WORK ITEM – Your task is to find every line in the records that holds the string "shelf" and copy it.

MATERIAL PROVIDED –
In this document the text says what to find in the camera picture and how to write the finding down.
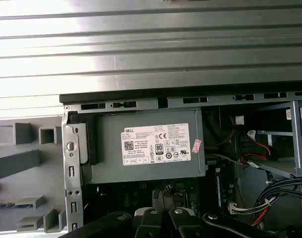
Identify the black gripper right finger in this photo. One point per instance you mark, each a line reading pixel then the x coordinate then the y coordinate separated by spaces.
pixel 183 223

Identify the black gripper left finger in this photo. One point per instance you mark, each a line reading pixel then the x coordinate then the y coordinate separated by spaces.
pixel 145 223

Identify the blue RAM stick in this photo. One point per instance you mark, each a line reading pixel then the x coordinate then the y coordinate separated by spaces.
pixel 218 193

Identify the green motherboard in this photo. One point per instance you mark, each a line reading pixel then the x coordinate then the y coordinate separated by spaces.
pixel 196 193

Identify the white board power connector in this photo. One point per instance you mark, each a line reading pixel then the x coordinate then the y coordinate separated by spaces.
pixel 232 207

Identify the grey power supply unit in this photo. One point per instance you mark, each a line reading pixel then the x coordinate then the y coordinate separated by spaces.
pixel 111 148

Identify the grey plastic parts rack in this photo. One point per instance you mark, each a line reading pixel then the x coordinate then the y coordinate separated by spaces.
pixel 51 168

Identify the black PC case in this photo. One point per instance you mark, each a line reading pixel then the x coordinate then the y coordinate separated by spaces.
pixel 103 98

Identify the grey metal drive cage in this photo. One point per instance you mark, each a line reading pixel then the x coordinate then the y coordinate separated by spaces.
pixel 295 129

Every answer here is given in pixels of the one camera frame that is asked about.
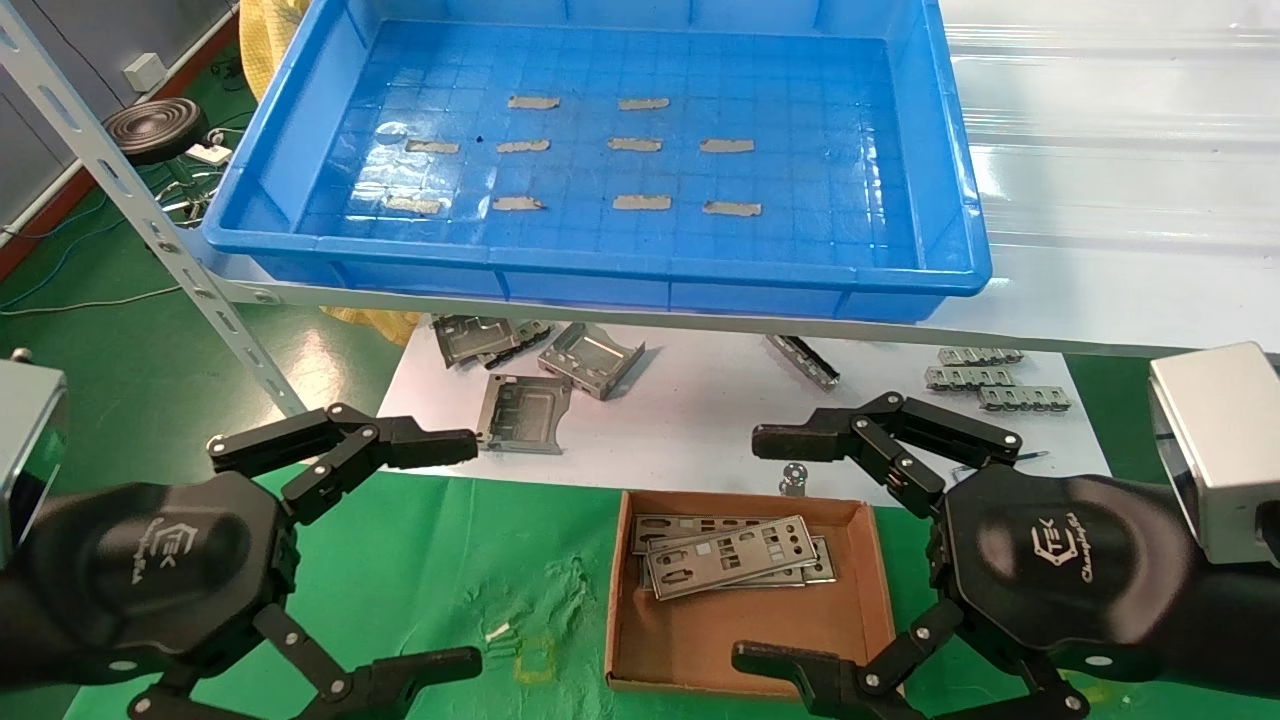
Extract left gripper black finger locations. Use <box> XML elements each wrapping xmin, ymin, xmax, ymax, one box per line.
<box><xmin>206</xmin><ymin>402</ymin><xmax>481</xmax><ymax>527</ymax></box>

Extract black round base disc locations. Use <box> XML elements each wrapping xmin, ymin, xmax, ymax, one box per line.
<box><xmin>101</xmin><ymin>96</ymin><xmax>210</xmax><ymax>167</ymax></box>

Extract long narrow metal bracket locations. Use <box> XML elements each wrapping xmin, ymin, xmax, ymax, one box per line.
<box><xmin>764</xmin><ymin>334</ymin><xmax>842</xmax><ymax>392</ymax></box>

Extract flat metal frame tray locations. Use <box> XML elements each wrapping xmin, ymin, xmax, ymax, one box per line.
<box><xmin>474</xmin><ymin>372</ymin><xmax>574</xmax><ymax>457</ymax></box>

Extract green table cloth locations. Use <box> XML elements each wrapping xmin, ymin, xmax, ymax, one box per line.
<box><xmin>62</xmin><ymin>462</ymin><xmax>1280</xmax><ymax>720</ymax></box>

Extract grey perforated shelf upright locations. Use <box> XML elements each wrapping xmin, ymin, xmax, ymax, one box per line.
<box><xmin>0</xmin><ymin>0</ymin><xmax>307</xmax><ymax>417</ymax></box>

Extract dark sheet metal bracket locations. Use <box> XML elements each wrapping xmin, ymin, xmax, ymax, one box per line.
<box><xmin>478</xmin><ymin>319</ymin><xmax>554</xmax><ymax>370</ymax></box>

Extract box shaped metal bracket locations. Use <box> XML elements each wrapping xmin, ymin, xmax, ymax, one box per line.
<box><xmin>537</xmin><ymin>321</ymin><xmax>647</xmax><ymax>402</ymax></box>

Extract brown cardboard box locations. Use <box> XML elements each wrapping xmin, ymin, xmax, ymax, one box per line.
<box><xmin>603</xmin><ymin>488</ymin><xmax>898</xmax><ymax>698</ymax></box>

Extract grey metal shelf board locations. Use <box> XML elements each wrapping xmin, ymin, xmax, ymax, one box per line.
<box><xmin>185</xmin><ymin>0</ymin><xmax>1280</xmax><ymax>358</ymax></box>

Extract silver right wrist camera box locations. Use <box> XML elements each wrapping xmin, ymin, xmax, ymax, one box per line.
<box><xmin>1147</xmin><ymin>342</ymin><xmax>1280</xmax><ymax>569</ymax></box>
...
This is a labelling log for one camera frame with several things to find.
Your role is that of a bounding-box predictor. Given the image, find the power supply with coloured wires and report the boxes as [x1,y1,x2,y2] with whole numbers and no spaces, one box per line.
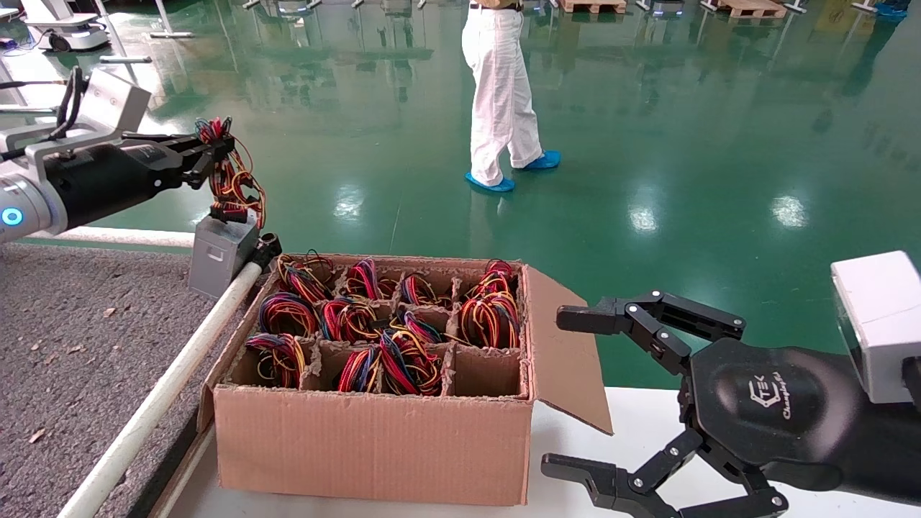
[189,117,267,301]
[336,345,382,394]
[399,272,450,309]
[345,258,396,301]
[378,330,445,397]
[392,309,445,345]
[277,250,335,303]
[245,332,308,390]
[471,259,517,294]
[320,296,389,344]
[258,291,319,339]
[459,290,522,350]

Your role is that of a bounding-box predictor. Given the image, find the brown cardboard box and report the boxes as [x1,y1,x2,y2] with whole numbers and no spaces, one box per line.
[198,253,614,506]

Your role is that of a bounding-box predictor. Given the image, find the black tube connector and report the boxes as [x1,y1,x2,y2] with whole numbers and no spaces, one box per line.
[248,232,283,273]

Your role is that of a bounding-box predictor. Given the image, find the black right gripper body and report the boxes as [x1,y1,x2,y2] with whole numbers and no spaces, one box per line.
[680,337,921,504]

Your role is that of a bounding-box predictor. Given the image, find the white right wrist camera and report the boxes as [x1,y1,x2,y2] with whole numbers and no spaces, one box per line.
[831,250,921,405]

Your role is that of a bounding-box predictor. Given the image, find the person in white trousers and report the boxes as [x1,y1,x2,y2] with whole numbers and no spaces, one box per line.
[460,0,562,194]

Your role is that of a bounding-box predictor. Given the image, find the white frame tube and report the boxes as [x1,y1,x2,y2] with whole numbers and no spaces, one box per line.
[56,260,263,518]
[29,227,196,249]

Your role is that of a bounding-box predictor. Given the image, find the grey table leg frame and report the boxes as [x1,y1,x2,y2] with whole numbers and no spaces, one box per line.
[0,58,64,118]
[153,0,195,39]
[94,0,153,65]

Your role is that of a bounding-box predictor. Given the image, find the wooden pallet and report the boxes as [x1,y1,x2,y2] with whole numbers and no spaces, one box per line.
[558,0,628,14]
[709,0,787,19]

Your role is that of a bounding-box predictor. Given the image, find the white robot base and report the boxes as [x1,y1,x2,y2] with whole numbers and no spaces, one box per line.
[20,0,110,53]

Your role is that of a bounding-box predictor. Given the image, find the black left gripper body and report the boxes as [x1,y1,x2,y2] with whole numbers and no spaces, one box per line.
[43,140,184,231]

ANSWER SECTION –
Extract grey perforated shelf upright locations. Use <box> XML elements each wrapping xmin, ymin, xmax, ymax, one box per line.
Extract grey metal shelf board locations. Use <box> XML elements each wrapping xmin, ymin, xmax, ymax, one box per line.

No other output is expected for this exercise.